- Born: William Brady 15 July 1930 Dún Laoghaire, County Dublin, Ireland
- Died: 27 March 1969 (aged 38)
- Occupation: Singer
- Relatives: Anne Byrne (Niece)

= Willie Brady =

Willie Brady (15 July 1930 - 27 March 1969) was an Irish ballad and country singer and recording artist, popular in Ireland and abroad in the 1950s and 1960s. He was singing and recording ballads before the "Ballad Boom" arrived in Ireland and recorded over 20 albums. He died at the age of 38.

==Life==
Brady was born in Dún Laoghaire to a theatrical family.

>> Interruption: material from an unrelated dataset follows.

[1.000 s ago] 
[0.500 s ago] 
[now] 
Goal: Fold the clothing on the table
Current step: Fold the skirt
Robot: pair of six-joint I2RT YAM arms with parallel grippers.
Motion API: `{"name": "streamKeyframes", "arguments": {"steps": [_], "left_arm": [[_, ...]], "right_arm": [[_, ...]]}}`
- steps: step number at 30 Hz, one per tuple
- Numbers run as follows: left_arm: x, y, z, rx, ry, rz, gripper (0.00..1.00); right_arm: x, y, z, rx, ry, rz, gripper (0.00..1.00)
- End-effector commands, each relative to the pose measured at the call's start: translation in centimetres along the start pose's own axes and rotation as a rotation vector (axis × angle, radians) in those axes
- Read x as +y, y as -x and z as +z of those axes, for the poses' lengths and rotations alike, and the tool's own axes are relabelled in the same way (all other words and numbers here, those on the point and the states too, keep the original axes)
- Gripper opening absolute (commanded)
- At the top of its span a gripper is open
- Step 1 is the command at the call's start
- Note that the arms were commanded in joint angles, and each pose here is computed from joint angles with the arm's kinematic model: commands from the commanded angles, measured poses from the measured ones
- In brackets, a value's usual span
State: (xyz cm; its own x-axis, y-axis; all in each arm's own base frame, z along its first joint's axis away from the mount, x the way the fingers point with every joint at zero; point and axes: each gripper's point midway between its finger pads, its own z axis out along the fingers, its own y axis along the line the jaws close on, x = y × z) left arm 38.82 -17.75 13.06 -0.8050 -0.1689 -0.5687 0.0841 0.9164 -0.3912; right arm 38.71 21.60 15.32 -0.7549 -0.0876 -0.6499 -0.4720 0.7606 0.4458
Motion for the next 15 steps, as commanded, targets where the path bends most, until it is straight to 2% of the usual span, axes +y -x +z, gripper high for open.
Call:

He made his broadcasting debut with Radio Éireann in 1950. He went on to become a regular on shows such as Take the Floor and Ranch-house Revels.

In the late 1950s, he signed for Irish-American recording company Avoca Records, with which he recorded his first two albums: Songs from Erin's Green Shore and The Homes of Donegal & Other Irish Ballads. In the following years his popularity increased in Britain and the US and he continued to tour and record albums.

In 1968, he was diagnosed with a kidney ailment which required a transplant. He died the following year, leaving a wife and four young children.

Brady was the uncle of Anne Byrne, a folk-singer who came to prominence in the 1960s with The Abbey Tavern musicians in Howth, County Dublin.